Renoir (2025) ☆☆☆(3/4): Detached and confused

Chie Hayakawa’s latest film “Renoir” takes some time for letting us grasp what and how it is about. At the beginning, you may often be baffled about where the story and its quirky young heroine are going, but you will gradually grasp the emotional confusion behind her rather detached façade as the story leisurely moves from one episodic moment to another.

The movie, which is set in Tokyo around the late 1980s, mainly revolves around the viewpoint of an 11-year-old girl named Fuki Okita (Yui Suzuki), and the rather disturbing opening scene shows a bit of her odd but imaginative sensitivity. She recently wrote a story to be presented as a class homework of hers, and the story is about the sudden death of a young girl around age and its aftermath. While her teacher appreciates her good writing, he is a little concerned because she has frequently written such disturbing stories like that, and her mother is not so amused to say the least.

However, there is a good reason behind those dark stories of Fuki. Her father, who is your average company man, is dying due to his terminal illness, and there eventually comes a point where he really needs to spend his short remaining time at a hospital. Now Fuki’s mother has to take care of a lot more stuffs than before, and it seems that her resulting stress affects her job to some degree.

In contrast, Fuki looks rather detached compared to her mother. As her summer vacation begins, she has more free time for herself, and we observe her befriending a new girl in her private English academy. Although their first interaction is rather awkward, it does not take much time for them to get close to each other, though Fuki cannot help but notice how strained her new friend’s parents look. Although they are fairly affluent on the whole, there is some emotional distance between her new friend’s parents, and we are not so surprised when Fuki comes upon a little secret behind them later in the story.

In the meantime, things are getting worse Fuki’s father day by day.
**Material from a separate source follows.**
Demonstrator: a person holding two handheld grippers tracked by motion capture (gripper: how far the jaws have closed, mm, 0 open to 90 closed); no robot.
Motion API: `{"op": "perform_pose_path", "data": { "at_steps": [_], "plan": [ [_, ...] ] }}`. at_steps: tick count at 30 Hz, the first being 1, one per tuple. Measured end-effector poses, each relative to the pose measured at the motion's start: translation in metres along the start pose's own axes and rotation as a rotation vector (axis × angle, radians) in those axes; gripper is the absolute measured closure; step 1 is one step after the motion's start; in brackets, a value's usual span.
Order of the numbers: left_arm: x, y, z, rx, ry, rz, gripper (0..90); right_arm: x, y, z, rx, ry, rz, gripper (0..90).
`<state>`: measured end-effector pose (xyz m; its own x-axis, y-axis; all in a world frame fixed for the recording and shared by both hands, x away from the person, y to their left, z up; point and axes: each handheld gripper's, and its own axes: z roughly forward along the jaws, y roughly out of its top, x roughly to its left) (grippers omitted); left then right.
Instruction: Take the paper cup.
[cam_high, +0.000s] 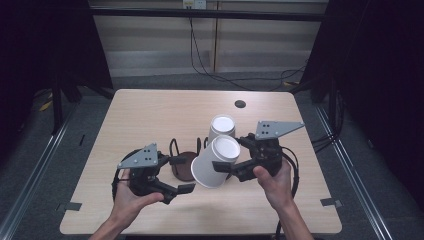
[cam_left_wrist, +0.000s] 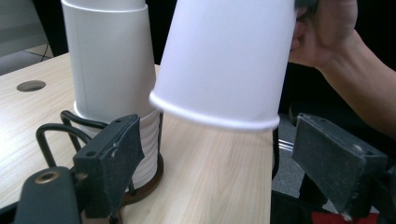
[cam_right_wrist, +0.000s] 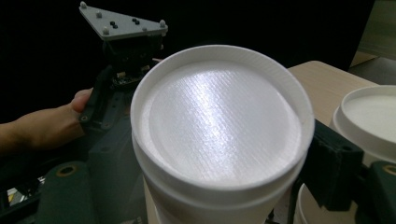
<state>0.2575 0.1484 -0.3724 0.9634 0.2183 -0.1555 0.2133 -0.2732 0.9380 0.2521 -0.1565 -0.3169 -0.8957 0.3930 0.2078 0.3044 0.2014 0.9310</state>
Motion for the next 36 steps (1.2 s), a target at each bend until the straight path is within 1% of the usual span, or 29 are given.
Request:
{"op": "perform_pose_path", "data": {
  "at_steps": [2, 3, 4, 5, 6, 7, 8, 10, 11, 12, 13, 14, 18, 20, 21, 22, 25, 28, 29, 31, 33, 36],
  "plan": [
    [0.0, 0.0, 0.003, 0.004, -0.004, 0.004, 15.8, 0.0, -0.002, 0.002, 0.004, 0.004, 0.001, 22.9],
    [0.0, 0.0, 0.004, 0.006, 0.008, 0.01, 15.7, -0.001, -0.004, 0.005, 0.012, 0.012, 0.006, 23.0],
    [0.0, -0.001, 0.005, -0.005, 0.025, 0.021, 15.7, -0.001, -0.004, 0.005, 0.012, 0.012, 0.006, 23.0],
    [0.001, -0.004, 0.006, -0.013, 0.016, 0.02, 15.7, -0.001, -0.006, 0.006, 0.018, 0.011, 0.005, 23.0],
    [0.004, -0.006, 0.008, 0.0, -0.004, 0.002, 15.7, -0.004, -0.009, 0.008, 0.019, 0.021, 0.016, 23.1],
    [0.004, -0.006, 0.008, 0.0, -0.004, 0.002, 15.7, -0.004, -0.009, 0.008, 0.019, 0.021, 0.016, 23.1],
    [0.004, -0.008, 0.008, 0.001, 0.017, 0.006, 15.8, -0.007, -0.012, 0.01, 0.02, 0.027, 0.029, 23.1],
    [0.005, -0.009, 0.008, -0.002, 0.022, 0.009, 15.8, -0.009, -0.013, 0.012, 0.023, 0.032, 0.031, 23.1],
    [0.006, -0.009, 0.009, -0.002, 0.015, 0.011, 15.7, -0.01, -0.016, 0.016, 0.032, 0.04, 0.04, 23.2],
    [0.006, -0.009, 0.009, -0.002, 0.015, 0.011, 15.7, -0.01, -0.016, 0.016, 0.032, 0.04, 0.04, 23.2],
    [0.007, -0.01, 0.01, -0.003, 0.03, 0.005, 15.7, -0.01, -0.017, 0.018, 0.036, 0.042, 0.041, 23.2],
    [0.007, -0.01, 0.012, 0.002, 0.03, -0.001, 15.7, -0.01, -0.018, 0.021, 0.041, 0.051, 0.041, 23.2],
    [0.005, -0.013, 0.018, 0.017, 0.002, 0.011, 15.7, -0.008, -0.02, 0.029, 0.058, 0.069, 0.04, 23.3],
    [0.006, -0.015, 0.019, 0.019, -0.006, 0.003, 15.2, -0.008, -0.022, 0.032, 0.065, 0.071, 0.042, 23.4],
    [0.006, -0.017, 0.02, 0.016, -0.019, 0.003, 15.4, -0.008, -0.022, 0.033, 0.068, 0.072, 0.044, 23.4],
    [0.007, -0.018, 0.021, 0.029, -0.026, 0.008, 14.8, -0.008, -0.024, 0.035, 0.07, 0.081, 0.045, 23.4],
    [0.01, -0.02, 0.025, 0.048, -0.043, -0.012, 13.8, -0.009, -0.026, 0.038, 0.075, 0.083, 0.051, 23.5],
    [0.013, -0.022, 0.028, 0.044, -0.054, -0.016, 10.5, -0.009, -0.027, 0.042, 0.081, 0.088, 0.057, 23.5],
    [0.013, -0.024, 0.031, 0.055, -0.055, -0.015, 9.2, -0.009, -0.027, 0.042, 0.081, 0.091, 0.058, 23.5],
    [0.014, -0.025, 0.032, 0.053, -0.062, -0.014, 7.2, -0.009, -0.027, 0.043, 0.082, 0.09, 0.057, 23.5],
    [0.013, -0.024, 0.035, 0.056, -0.066, -0.01, 6.9, -0.009, -0.028, 0.044, 0.08, 0.1, 0.061, 23.6],
    [0.011, -0.024, 0.038, 0.063, -0.065, 0.003, 6.8, -0.008, -0.028, 0.046, 0.086, 0.101, 0.06, 23.5]
  ]
}}
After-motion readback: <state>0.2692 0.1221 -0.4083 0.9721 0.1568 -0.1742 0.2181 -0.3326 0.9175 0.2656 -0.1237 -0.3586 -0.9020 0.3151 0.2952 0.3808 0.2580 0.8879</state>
While he enjoys being with his daughter, he becomes more aware of his impending death, and he certainly wants to find any possible chance for survival. When his wife happens to come upon someone willing to provide them some special medicine which may cure him, he does not hesitate at all, but Fuki soon comes to notice something going on between her mother and that figure in question. Getting more frustrated with her ongoing struggle to maintain the status quo of her family, Fuki’s mother comes to lean more on that figure, but, of course, this eventually turns out to be a very unwise choice.

And we come to sense more of Fuki’s emotional confusion along the story. While both of her parents are struggling with each own issues, she becomes more isolated in her own little world, and the movie sometimes blurs the line between reality and her imagination. For example, her accidental encounter with a young female neighbor is overlapped a bit with her experience as well as that story written by her, and there are also several other scenes where we will have reasonable doubt on her viewpoint.
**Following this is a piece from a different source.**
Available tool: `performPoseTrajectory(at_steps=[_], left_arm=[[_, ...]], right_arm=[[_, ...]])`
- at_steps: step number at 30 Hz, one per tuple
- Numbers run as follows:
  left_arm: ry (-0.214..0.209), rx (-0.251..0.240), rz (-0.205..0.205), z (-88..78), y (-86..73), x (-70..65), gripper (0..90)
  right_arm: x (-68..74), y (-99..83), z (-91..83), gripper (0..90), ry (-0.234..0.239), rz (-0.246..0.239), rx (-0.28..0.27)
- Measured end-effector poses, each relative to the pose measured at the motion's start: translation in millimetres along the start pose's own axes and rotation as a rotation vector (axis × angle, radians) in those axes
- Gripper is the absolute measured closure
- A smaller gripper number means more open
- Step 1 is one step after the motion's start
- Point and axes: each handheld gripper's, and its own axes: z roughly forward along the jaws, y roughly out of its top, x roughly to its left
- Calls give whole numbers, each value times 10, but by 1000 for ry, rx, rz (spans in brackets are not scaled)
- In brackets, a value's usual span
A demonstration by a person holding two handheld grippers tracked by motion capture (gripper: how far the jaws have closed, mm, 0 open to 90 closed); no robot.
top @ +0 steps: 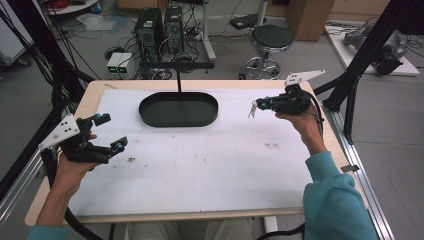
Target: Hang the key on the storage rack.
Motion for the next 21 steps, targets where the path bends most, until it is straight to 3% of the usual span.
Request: performPoseTrajectory(at_steps=[2, 4, 5, 15, 16, 21], left_arm=[[-33, 17, 23, 92, 144, -6, 17], [-56, 19, 23, 157, 233, -11, 17], [-56, 19, 23, 157, 233, -11, 17], [-190, 56, 48, 490, 574, -117, 17], [-201, 59, 44, 518, 596, -126, 17], [-226, 82, 46, 646, 677, -165, 17]], right_arm=[[125, 73, 27, 889, 56, -31, -47], [190, 115, 53, 889, 78, -64, -80], [231, 133, 65, 889, 99, -57, -89], [492, 269, 280, 888, 208, -109, -141], [526, 290, 330, 888, 244, -121, -150], [635, 339, 404, 888, 298, -139, -173]])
However, there are also a number of sobering moments which make us more concerned about her. When Fuki’s father goes to a racetrack outside the city along with her just for having what may be the last fun time for them, she is reminded again of how sick and helpless her father really is. After she comes across an advertisement for blind phone chatting, she decides to leave a little message for connecting with anyone out there, and that leads to a very unnerving scene between her and some questionable dude. As this guy approaches closer to her, we surely become all the more uncomfortable, and the movie subtly dials up the tension beneath the surface, while our young heroine seems rather oblivious to what may happen sooner or later.
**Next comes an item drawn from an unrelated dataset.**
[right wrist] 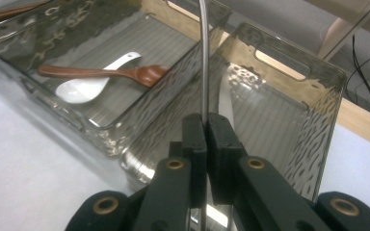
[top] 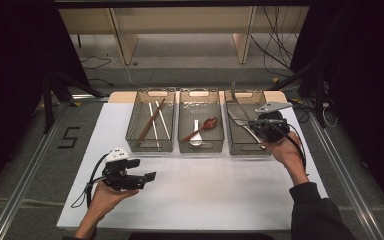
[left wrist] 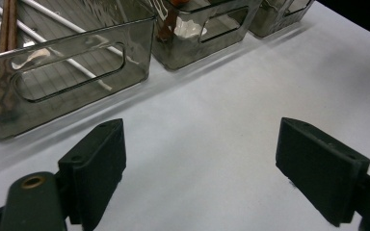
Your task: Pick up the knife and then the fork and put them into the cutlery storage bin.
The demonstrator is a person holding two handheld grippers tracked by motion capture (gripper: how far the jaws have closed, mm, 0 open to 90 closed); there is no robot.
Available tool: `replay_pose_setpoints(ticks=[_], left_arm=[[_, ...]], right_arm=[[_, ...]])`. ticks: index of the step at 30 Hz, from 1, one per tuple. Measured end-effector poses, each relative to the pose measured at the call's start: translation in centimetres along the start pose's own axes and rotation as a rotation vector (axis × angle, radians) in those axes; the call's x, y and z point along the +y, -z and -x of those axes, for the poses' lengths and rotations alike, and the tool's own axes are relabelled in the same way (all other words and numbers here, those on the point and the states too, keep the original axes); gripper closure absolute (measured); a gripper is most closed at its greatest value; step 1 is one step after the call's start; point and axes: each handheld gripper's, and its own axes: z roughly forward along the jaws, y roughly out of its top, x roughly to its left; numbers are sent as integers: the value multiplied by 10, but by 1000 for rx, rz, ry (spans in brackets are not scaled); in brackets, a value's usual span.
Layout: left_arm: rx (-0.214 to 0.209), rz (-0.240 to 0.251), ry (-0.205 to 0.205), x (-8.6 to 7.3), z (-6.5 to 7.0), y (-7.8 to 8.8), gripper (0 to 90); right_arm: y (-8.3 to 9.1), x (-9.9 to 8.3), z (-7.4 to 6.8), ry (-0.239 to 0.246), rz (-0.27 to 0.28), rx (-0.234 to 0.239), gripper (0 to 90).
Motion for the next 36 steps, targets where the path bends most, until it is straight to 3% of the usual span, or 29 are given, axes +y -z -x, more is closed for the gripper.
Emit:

During its last act, the movie blurs the line between reality and imagination a bit more, and we are not so sure about what actually occurs around the eventual death of Yuki’s father. Nevertheless, we also sense some growth and acceptance from her changed appearance, especially after she happens to have a moment of unexpected emotional support around the end of the story. While she remains oddly imaginative as before, things will probably get better for her as she continues to grow up more, and the last scene between her and her mother is quietly touching even though they do not say much to each other.

Young performer Fuki Okita’s unadorned performance diligently carries the film, and she is also supported well by several other solid supporting performers Lily Franky and Hikari Ishida have each own moments around Okita as Yuki’s parents, and Yuumi Kawai, Ayumu Nakajima, and Ryota Bando are also effective in their small but crucial supporting parts.

In conclusion, “Renoir”, whose title is incidentally associated with a replica of one of the notable works of Pierre-Auguste Renoir which appears later in the film, can be rather frustrating due to its occasionally opaque storytelling and slow narrative pacing, but it is worthwhile to watch for its competent handling of mood, story, and characters. It will require some patience for you just like Hayakawa’s previous film “Plan 75” (2022), but it is a bit more engaging with more care and sensitivity, so I recommend you to give it a chance someday.